Work item: Retype, word for word, only the lines from the one containing "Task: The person" through the last line of the listing below. Pictures do not belong in the result.

The data:
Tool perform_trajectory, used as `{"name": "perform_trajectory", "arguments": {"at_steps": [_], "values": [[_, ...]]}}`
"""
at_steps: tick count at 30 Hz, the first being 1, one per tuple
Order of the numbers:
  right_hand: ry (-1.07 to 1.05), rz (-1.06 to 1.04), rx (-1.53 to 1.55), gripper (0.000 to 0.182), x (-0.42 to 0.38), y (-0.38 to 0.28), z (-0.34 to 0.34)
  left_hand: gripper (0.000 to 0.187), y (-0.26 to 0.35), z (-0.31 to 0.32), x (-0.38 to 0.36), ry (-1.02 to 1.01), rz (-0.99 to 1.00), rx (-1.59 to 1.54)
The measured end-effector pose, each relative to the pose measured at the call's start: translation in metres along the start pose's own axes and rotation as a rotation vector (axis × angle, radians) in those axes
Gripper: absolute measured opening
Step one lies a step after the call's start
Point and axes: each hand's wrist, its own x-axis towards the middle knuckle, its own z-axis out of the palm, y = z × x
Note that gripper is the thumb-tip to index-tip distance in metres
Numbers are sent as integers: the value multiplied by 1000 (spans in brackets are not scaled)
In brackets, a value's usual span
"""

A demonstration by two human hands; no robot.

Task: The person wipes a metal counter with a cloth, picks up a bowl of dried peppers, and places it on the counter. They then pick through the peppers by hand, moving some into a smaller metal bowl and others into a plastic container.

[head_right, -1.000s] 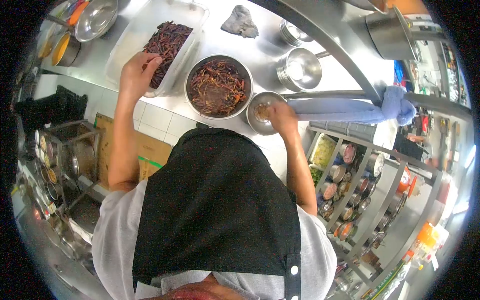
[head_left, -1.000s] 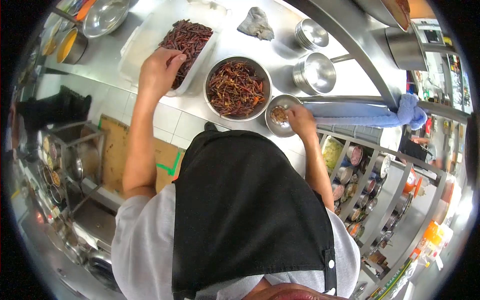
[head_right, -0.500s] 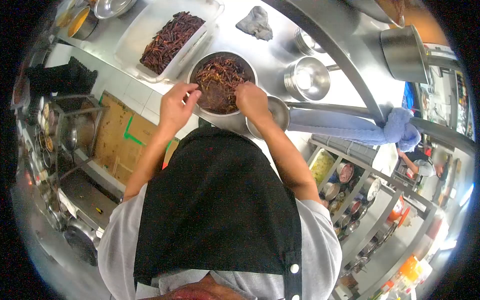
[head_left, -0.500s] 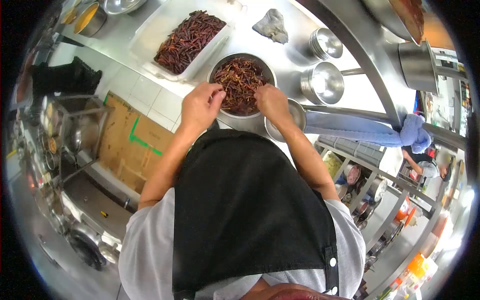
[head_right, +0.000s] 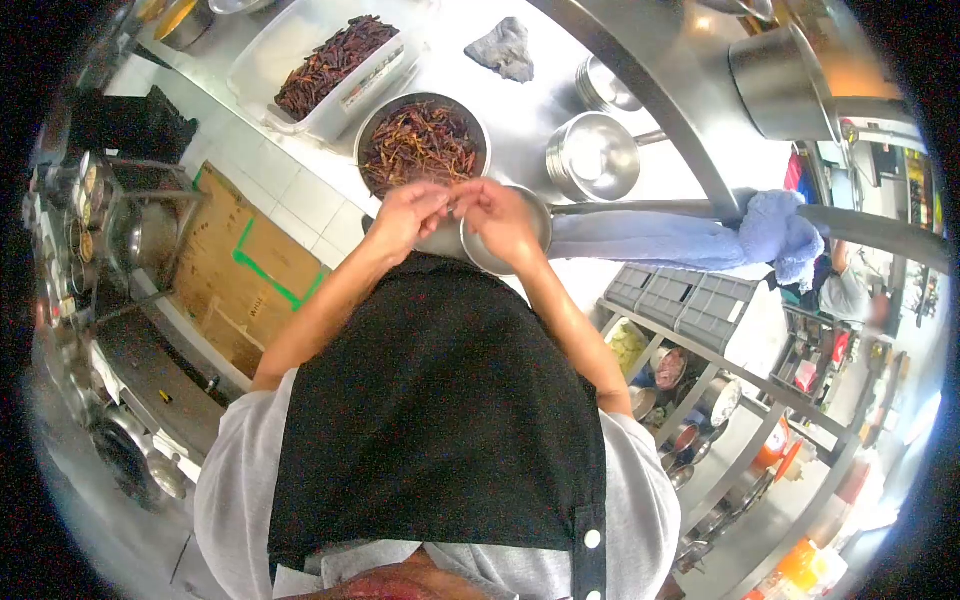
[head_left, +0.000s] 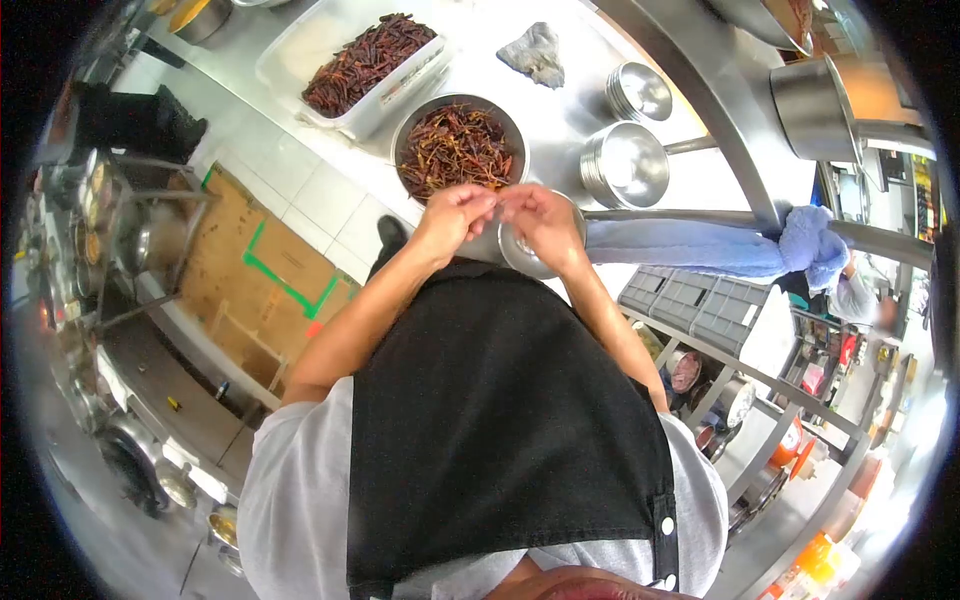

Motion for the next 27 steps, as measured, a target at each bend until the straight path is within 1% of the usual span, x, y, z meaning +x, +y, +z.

Task result:
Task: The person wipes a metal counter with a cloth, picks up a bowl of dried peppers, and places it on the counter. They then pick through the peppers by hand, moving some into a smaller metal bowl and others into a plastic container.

[head_right, -1.000s] 
[head_left, -1.000s] 
[head_right, -0.500s] 
[head_left, -0.500s] 
[head_right, +0.000s] 
[head_left, +0.000s] 

Motion for the next 27 steps, as measured, a target at each bend until the straight path is within 1% of the usual span, x, y, z meaning +x, +y, +z.

This answer has now been given in full.